By Cleo Thompson (London), founder of The Gender Blog
British born Sarah Odell began her career in the USA thanks to her youthful prowess with a lacrosse stick. Whilst at school in Surrey, she played for the English youth lacrosse team, was spotted by a US college recruiter, and won a sports scholarship to Vanderbilt University in Tennessee where she studied Human and Organizational Development. This was followed by an MSc from Capella University in Minnesota which in turn enabled her to stay on and work in the US.
“I was very lucky! I started in the US in the telecommunications industry in learning and development, spending seven years with Sprint Nextel, primarily working to develop Learning & Development capabilities in its contact centres and delivering training to its employees all over the country.
“In 2007, I moved back to the UK with Accenture, and I now provide Learning & Development consultancy for clients in the fast-moving consumer goods industry. It’s the full cycle of consultancy, from building relationships with current and existing clients through to delivering strategic and operational services.”
Pride and Achievements
She continued, “I’m very proud of the learning initiatives that I’ve implemented for large organisations, for example – completing the merger of two large tel-cos. I led the transformation work to train the contact centre staff of the new organisation, who were dispersed around the world. Culturally, this was very challenging because we were working with large teams in India, the Philippines and the United States. But it was my launch pad into consultancy.
“I’m also proud to be a contributor to improving female participation in Accenture’s Lesbian, Gay, Bisexual and Transgender community. We launched co-coaching and provided access to organisations such as the Gay Women’s Network, which I co-chaired in 2010 and which helps gay women to network across industries. I believe networks like the GWN are so important to helping gay women to connect with one another. In the US, I was only out to my team but in the UK, I’m out to everyone.
“When I started my career, I wish I had known earlier that there were initiatives to increase and retain female numbers within organisations; I didn’t realise how important it was to get to know strong women. I floundered a little, trying to find my place within my prior employers and it was only when I arrived at Accenture that I began to appreciate how useful networks such as Accenture’s women’s network, Accent on Women can be.”
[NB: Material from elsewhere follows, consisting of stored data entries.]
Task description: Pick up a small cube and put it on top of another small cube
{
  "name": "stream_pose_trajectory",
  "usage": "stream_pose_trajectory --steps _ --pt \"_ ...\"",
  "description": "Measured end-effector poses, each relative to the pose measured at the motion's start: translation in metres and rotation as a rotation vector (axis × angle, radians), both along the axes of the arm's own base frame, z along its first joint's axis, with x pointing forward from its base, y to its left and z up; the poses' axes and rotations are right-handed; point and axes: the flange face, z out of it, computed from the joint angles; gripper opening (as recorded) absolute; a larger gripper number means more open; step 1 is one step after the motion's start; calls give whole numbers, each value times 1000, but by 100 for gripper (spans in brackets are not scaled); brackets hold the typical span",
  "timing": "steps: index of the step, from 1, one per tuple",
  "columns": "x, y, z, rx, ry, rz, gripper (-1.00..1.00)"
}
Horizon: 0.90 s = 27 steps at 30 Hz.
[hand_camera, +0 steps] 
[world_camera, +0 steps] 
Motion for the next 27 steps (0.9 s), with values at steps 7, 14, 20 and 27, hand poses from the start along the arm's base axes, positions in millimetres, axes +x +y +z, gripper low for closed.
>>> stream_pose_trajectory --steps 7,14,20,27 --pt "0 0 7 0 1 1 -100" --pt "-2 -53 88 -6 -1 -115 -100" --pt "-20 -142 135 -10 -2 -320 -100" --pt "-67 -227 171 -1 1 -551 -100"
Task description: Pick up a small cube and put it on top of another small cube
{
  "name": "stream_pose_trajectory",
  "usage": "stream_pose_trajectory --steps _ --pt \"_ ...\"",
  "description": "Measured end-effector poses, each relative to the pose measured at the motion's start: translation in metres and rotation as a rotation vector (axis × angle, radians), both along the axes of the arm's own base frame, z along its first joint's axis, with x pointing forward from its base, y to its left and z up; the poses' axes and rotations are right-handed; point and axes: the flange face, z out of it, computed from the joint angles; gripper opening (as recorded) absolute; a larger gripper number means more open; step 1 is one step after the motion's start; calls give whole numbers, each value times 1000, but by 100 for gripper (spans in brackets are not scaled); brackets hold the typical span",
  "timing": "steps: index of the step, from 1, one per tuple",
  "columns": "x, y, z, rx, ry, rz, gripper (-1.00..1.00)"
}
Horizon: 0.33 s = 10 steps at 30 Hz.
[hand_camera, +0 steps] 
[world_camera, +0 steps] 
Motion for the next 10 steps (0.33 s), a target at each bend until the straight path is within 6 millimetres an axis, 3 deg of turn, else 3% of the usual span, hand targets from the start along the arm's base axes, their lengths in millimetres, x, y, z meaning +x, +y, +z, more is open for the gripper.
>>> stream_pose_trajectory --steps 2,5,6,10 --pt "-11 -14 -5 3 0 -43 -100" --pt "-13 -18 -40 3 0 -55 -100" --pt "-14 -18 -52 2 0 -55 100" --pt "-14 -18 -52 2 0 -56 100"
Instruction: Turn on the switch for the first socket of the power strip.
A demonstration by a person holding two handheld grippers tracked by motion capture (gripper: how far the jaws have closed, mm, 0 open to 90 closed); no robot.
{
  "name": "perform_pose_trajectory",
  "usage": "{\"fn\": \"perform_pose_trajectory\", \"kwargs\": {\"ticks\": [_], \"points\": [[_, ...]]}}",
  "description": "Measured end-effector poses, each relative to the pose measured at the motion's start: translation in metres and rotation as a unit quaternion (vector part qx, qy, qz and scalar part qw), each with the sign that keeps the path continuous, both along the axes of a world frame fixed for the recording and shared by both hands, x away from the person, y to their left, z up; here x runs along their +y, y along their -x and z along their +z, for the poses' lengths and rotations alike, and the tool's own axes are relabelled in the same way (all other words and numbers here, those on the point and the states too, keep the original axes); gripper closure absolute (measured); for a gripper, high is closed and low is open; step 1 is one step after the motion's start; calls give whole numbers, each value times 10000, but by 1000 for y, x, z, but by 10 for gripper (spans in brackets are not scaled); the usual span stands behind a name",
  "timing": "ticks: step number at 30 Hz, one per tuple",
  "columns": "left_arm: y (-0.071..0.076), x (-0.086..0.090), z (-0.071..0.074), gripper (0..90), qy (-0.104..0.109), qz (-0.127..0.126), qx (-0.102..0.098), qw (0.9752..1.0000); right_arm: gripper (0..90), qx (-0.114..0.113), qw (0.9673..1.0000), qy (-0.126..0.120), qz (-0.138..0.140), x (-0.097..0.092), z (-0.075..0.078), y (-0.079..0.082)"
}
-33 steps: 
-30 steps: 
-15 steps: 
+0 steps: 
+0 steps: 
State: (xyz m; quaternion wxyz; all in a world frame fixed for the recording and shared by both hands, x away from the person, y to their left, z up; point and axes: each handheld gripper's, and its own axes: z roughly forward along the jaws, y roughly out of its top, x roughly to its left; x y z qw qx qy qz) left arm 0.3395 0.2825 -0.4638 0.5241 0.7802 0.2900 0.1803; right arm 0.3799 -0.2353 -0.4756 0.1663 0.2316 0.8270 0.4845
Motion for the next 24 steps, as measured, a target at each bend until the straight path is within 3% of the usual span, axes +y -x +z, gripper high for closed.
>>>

Next steps for Accenture’s networks
Odell is also on the steering committee of her employer’s LGBT network: Accent on LGBT. Accenture came in at 15 in this year’s Stonewall Workplace Equality Index and Odell described the company works very hard to integrate the LGBT group’s activities with those of Accent on Women, by running events such as workshops for women on authentic leadership.
Her enthusiasm is infectious, as she describes Accenture’s networks as being “… very mature; there’s lots of excitement around the LGBT network and we’re now trying to raise awareness by launching a “Straight Allies” programme. This provides sponsors within each function who serve as ambassadors and mentors for LGBT issues, cascading information on policies and serving as a bridge between the straight and the LGBT communities. The programme’s strap line is “I can’t be out but I’m in” and we hope to make it a global programme over time. We launch later this month at an event with Stonewall.”
Issues and barriers
“I’m very interested in encouraging women to enter and progress through the consulting industry. It’s important to explain that success here isn’t just about expertise but just as much about relationships.
“Consulting can have something of an “Old Boys Network” but women need to know that it can also be a safe environment in which they can be promoted.”
Asked for her advice to other women, Odell is quick to suggest that younger women at an early stage in their careers should “Dig into your networks both internally and externally; take opportunities when offered or find your own – seek them out. Men tend to be very good at creating a five or ten year plan – women need to get to be as good at this. Make a plan and find your sweet spot. Think about where you want to go and how you’re going to get there.”
Similarly, she urges senior women to serve as role models, suggesting, “Some women don’t feel they’re suitable [role models], but they are. Younger women want to learn from the success of other women, how they balance their lives. For those who may be reluctant, we need you to stand up and say out loud that you want to be a role model and that you will support younger women.”
Although a knee injury means that Odell no longer plays lacrosse, she keeps fit by participating in triathlons and describes her biggest hobby as fund raising for organisations such as the Albert Kennedy Trust and VSO Voluntary Services Overseas, for whom she recently completed a fund raising cycle ride.
“I’m passionate about helping these charities – I’ve been very lucky and I want to give something back.”